* TASK BRIEF
If a line below falls between the line with "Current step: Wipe" and the line with "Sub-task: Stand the", or is one of those two, output it exactly; output nothing else and no pictures.

Dataset excerpts:
· · · · · · ·

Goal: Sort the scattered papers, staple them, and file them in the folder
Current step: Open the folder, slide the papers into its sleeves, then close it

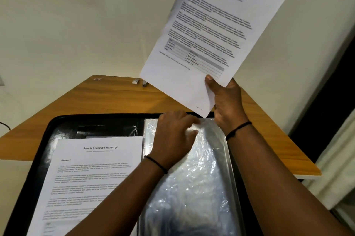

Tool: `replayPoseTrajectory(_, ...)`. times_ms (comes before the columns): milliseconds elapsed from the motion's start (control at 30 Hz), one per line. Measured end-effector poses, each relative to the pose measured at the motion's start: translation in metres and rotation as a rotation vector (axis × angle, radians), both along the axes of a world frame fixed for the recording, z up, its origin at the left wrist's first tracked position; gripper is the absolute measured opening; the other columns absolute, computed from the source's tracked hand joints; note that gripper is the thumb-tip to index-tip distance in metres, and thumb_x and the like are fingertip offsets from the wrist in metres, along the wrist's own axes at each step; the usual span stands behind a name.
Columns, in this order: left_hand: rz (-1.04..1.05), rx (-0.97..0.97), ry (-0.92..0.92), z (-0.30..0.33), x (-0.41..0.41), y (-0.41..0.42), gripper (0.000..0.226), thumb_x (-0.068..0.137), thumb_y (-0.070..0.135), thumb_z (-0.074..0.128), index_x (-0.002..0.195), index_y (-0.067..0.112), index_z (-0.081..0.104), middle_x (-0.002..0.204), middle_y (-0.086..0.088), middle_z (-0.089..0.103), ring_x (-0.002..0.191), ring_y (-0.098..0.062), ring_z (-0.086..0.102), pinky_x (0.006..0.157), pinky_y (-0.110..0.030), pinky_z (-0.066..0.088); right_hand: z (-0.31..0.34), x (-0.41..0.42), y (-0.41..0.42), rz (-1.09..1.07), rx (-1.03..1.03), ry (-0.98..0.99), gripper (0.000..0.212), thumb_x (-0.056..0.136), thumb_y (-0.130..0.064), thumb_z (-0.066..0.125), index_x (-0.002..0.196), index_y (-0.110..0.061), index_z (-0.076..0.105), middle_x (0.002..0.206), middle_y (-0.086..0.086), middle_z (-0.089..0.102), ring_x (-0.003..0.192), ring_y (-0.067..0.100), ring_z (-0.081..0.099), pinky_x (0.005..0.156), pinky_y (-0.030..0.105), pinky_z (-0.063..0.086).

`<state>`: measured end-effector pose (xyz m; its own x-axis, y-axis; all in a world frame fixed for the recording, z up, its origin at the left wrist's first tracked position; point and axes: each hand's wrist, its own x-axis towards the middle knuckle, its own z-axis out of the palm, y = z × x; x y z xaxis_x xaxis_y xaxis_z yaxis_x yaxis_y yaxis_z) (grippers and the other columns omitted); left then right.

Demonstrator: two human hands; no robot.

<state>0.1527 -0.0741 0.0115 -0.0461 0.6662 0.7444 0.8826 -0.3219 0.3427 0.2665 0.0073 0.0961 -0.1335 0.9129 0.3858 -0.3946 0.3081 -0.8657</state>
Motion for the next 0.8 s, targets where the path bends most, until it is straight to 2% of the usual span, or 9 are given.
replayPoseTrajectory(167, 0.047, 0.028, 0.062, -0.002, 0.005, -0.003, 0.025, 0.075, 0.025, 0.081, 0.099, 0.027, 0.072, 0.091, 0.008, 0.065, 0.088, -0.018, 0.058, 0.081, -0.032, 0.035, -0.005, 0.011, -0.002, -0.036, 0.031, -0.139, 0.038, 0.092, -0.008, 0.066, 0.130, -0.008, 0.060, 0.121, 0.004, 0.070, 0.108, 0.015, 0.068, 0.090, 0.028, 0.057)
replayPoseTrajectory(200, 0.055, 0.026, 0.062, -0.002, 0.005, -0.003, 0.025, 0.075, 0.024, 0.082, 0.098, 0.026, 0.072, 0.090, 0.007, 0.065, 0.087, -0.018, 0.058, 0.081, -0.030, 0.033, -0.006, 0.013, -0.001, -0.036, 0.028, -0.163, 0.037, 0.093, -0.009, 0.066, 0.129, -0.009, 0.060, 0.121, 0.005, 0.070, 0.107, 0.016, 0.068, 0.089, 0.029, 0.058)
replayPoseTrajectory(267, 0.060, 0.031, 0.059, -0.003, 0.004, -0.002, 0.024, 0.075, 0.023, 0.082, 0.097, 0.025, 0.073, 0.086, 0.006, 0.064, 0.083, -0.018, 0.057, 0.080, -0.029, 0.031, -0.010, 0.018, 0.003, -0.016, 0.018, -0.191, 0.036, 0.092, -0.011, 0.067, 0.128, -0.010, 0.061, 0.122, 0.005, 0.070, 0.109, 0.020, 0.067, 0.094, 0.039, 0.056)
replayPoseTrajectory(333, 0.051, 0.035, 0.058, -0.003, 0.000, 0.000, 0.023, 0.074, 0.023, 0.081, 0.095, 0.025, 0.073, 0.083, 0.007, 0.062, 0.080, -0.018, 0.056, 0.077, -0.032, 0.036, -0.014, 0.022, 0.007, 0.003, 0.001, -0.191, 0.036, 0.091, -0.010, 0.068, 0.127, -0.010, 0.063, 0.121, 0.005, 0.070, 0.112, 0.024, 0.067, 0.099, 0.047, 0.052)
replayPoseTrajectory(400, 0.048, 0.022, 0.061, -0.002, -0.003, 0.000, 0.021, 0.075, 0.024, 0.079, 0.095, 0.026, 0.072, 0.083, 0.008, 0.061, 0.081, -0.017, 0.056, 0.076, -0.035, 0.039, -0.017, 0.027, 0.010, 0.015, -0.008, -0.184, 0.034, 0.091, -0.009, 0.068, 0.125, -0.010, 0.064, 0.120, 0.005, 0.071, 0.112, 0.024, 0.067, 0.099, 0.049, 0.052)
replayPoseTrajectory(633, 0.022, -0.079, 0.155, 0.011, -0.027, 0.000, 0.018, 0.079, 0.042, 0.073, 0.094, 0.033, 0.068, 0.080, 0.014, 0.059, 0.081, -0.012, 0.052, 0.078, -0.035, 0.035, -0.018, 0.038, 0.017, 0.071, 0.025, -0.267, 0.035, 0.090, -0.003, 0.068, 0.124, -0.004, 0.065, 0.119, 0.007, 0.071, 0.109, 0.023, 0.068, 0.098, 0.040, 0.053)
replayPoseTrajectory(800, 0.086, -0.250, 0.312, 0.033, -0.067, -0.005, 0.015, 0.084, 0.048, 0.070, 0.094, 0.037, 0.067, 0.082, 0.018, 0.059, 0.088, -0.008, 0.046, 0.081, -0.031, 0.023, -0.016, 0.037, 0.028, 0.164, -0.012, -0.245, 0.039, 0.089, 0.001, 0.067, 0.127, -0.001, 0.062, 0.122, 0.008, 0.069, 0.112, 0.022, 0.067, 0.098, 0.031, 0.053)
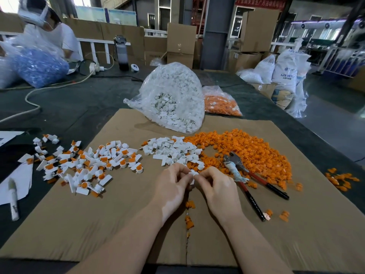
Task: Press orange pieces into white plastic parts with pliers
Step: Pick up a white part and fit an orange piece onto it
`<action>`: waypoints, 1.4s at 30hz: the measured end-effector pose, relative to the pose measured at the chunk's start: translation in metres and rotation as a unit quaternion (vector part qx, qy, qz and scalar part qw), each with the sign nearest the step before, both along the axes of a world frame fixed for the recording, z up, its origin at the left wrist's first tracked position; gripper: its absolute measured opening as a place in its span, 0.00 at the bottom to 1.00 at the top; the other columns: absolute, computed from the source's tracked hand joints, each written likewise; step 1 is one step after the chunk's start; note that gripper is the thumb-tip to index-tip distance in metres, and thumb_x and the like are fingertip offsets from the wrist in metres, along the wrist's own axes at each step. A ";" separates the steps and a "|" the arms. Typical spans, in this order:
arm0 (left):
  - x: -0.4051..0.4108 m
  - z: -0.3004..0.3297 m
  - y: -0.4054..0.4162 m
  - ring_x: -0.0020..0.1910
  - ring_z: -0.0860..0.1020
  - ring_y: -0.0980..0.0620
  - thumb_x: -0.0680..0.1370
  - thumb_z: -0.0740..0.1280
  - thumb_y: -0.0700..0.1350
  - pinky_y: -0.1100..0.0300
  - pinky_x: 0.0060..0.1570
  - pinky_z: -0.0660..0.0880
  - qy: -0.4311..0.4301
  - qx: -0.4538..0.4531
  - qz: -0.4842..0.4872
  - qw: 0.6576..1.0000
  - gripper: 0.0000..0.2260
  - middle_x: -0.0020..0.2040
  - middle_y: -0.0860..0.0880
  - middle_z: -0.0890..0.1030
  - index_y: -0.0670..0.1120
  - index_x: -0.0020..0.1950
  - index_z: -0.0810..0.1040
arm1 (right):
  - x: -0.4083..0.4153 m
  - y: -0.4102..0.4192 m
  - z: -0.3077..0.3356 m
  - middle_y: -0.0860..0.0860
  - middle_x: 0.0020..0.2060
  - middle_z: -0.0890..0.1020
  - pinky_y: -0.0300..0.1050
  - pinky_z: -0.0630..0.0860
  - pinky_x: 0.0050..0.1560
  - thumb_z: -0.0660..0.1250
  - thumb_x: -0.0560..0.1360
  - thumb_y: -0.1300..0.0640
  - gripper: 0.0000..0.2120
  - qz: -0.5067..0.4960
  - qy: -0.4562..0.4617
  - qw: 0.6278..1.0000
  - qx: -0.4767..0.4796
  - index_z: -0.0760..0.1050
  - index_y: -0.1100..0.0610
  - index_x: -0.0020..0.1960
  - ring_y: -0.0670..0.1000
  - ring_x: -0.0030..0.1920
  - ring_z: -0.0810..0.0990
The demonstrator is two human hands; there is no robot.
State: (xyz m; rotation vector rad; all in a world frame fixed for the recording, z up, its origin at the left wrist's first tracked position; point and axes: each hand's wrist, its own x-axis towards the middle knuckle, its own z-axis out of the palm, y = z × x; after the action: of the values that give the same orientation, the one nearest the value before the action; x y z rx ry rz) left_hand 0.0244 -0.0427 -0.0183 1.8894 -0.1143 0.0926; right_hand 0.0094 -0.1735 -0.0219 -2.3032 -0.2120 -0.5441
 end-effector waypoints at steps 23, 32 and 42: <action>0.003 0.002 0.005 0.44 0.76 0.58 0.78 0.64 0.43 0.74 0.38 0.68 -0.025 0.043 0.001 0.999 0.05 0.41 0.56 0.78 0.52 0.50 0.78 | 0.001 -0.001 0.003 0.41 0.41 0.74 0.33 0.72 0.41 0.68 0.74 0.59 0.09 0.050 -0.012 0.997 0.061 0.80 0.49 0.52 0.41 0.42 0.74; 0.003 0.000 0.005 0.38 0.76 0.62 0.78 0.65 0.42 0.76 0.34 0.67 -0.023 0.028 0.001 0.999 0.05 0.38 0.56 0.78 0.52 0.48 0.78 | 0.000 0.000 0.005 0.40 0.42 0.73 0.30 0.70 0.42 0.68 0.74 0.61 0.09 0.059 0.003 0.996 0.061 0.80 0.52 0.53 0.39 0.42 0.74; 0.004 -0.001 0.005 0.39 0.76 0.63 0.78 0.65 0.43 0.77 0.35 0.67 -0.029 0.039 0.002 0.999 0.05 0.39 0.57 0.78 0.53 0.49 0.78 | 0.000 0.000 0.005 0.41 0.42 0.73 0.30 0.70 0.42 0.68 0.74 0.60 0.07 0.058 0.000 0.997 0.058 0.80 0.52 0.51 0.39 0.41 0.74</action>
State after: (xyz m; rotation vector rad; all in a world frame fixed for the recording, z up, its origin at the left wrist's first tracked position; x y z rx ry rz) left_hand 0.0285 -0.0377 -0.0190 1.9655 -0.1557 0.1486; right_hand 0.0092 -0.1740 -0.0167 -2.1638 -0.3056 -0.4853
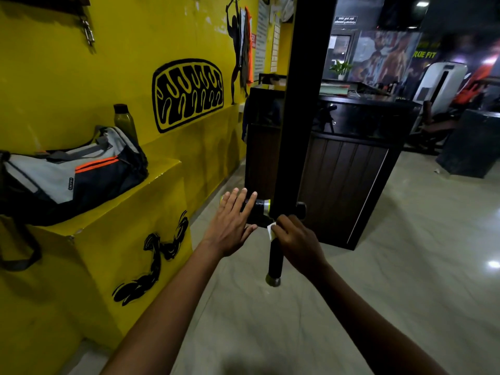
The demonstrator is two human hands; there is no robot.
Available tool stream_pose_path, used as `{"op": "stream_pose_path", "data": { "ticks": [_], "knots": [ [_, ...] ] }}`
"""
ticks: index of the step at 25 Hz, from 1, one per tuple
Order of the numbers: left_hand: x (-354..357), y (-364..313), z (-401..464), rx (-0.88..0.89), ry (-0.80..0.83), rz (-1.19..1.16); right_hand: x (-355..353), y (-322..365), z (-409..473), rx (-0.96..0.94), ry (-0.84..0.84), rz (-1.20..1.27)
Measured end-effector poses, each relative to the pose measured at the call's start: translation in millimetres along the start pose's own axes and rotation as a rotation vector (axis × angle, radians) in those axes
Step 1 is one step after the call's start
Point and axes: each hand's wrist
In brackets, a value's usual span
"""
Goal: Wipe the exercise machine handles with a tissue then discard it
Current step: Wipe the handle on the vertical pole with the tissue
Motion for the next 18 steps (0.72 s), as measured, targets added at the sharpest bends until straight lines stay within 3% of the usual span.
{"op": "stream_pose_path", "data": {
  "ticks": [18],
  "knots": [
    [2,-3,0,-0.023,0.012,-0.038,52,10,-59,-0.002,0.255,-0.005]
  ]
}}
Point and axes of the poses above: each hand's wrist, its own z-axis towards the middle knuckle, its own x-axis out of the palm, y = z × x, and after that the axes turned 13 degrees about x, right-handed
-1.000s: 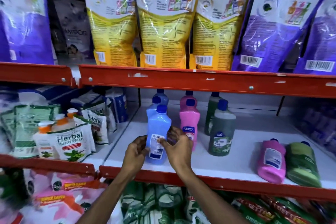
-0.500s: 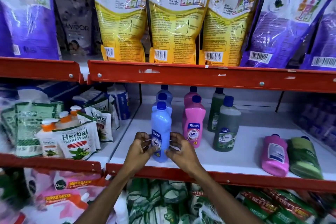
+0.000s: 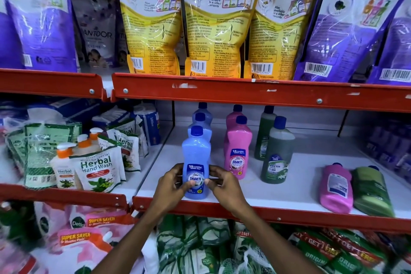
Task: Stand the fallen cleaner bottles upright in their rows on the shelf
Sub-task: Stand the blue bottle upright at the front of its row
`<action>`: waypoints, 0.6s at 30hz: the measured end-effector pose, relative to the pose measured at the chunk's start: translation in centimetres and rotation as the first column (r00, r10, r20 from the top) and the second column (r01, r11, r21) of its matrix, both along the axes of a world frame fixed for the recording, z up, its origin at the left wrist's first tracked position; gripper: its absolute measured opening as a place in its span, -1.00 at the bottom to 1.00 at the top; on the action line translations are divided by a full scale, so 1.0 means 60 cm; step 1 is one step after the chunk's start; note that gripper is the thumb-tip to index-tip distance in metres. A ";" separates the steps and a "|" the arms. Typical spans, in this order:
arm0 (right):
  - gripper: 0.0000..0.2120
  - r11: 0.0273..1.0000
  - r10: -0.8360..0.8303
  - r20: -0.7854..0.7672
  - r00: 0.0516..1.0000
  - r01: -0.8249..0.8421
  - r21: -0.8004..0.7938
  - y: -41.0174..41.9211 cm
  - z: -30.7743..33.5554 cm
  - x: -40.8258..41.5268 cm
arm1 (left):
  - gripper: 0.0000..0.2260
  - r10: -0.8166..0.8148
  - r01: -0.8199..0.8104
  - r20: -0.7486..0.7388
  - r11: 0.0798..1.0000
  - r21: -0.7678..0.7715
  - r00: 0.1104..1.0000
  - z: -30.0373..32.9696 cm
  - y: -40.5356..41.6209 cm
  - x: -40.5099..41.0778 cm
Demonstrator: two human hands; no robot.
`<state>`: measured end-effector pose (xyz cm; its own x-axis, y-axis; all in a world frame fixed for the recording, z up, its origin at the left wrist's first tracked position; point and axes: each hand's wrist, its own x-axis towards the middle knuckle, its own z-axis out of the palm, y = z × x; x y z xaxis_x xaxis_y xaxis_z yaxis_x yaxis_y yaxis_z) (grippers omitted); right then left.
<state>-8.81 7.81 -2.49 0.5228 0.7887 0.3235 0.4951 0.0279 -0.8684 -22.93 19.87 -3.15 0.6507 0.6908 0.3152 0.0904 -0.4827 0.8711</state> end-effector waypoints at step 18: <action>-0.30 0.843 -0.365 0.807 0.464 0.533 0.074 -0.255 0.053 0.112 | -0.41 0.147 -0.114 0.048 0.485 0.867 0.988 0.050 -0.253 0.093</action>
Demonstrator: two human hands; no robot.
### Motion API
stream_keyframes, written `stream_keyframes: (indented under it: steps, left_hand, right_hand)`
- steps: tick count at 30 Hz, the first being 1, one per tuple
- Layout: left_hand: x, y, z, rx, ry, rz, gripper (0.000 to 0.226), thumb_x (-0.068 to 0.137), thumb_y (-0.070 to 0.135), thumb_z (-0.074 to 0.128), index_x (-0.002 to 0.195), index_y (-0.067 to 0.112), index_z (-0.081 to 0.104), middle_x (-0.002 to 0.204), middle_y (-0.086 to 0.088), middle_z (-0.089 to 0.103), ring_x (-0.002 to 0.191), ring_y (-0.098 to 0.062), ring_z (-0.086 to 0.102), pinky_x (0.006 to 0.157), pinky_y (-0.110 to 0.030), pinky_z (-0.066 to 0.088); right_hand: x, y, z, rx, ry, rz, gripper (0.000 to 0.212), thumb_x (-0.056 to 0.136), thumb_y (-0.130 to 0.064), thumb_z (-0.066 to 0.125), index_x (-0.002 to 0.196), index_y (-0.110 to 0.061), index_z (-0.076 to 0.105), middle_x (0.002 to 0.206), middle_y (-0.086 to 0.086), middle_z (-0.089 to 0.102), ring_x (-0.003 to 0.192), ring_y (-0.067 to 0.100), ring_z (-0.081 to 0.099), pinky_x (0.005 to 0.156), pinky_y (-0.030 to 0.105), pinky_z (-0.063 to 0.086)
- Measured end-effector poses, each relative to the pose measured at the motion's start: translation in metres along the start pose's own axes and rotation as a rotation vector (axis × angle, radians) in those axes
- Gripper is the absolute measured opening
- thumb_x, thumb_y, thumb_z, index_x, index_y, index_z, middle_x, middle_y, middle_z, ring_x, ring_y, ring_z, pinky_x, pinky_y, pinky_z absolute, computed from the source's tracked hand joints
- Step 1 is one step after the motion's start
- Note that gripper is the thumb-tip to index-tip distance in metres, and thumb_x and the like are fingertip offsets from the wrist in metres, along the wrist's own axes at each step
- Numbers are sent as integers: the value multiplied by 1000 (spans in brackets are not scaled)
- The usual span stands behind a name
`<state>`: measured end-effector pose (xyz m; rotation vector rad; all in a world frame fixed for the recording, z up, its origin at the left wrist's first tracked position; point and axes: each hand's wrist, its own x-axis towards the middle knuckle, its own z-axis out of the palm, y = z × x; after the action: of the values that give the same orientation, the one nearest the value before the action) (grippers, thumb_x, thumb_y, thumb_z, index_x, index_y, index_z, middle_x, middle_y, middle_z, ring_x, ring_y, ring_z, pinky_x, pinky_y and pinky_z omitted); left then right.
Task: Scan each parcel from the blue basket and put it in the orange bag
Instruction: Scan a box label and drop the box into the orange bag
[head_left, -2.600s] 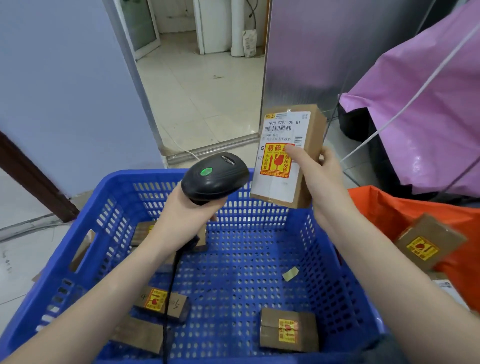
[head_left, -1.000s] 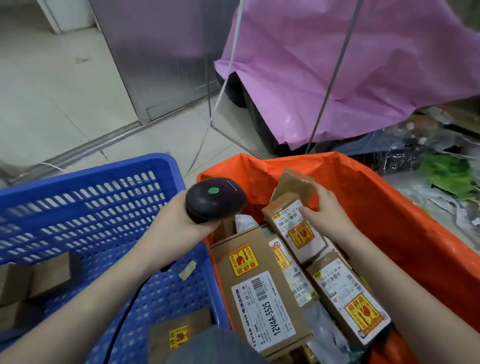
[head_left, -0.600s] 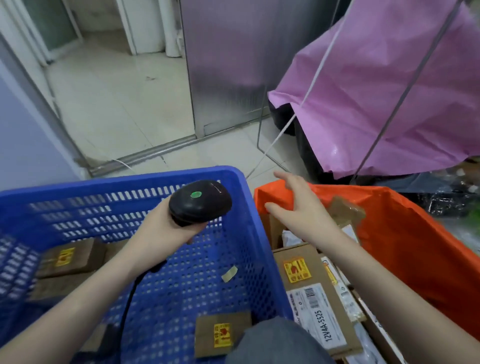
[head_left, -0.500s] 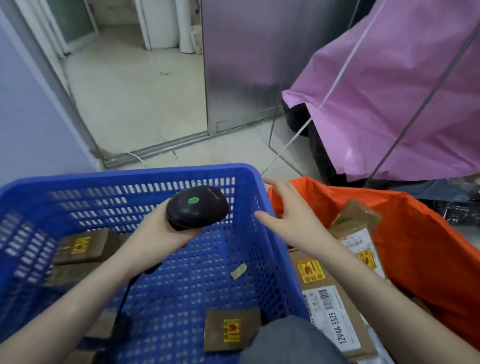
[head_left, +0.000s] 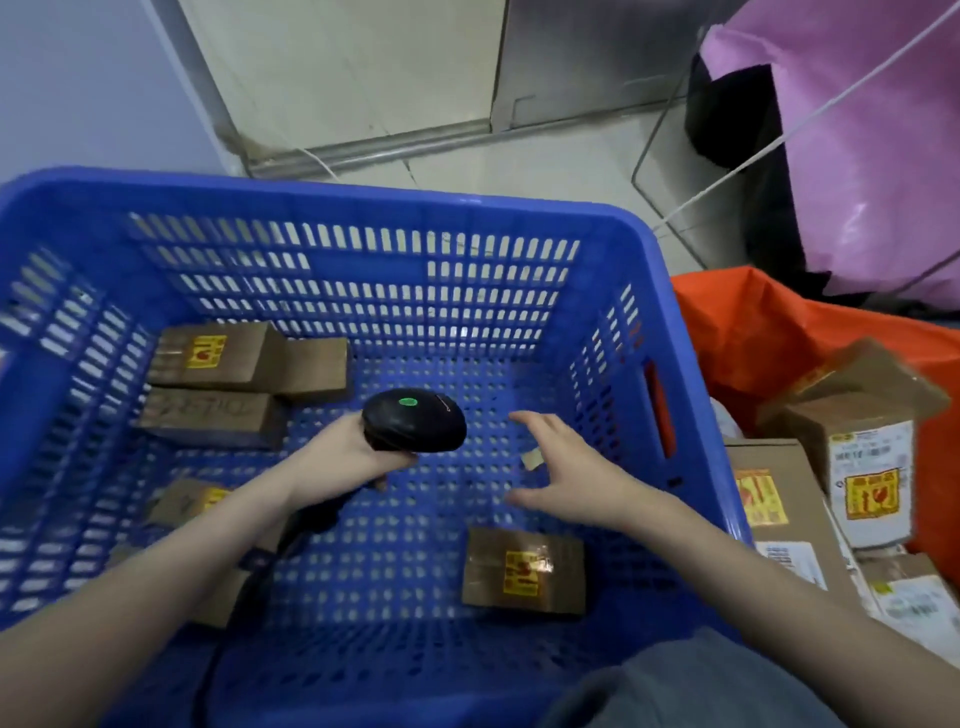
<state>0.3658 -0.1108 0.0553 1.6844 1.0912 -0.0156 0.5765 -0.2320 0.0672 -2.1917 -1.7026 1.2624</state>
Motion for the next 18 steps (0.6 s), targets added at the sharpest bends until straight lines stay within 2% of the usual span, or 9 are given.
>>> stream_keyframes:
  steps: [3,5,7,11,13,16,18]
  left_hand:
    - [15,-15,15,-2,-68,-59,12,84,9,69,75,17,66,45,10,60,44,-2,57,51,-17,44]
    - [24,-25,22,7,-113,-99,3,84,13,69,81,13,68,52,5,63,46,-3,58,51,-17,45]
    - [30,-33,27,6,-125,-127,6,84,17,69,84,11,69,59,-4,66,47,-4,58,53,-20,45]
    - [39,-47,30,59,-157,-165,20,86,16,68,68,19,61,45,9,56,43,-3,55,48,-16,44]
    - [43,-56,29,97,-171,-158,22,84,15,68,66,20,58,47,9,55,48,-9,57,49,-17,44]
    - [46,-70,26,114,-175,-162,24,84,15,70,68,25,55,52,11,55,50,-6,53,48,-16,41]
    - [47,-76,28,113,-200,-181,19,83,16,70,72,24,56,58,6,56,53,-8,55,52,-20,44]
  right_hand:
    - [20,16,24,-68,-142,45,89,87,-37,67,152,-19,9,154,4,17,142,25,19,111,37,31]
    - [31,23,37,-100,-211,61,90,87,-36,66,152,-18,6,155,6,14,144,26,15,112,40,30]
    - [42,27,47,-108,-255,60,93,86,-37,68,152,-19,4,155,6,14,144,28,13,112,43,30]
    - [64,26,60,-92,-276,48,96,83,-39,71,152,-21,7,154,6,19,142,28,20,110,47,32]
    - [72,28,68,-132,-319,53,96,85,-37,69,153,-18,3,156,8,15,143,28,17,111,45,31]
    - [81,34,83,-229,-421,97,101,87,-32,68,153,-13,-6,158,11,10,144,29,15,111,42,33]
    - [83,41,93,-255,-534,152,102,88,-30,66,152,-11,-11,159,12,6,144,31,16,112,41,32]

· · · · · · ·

* OUTPUT OF THE EXERCISE
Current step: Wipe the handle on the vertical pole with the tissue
Motion for the next 18 steps (0.72 s), as measured, targets added at the sharpest bends until straight lines stay within 3% of the usual span.
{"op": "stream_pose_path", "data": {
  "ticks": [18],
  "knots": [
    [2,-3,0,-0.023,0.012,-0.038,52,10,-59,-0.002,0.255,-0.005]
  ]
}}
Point and axes of the poses above: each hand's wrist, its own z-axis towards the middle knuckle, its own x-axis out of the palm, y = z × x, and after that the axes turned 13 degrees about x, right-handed
-1.000s: 
-0.500s: 
+0.000s: 
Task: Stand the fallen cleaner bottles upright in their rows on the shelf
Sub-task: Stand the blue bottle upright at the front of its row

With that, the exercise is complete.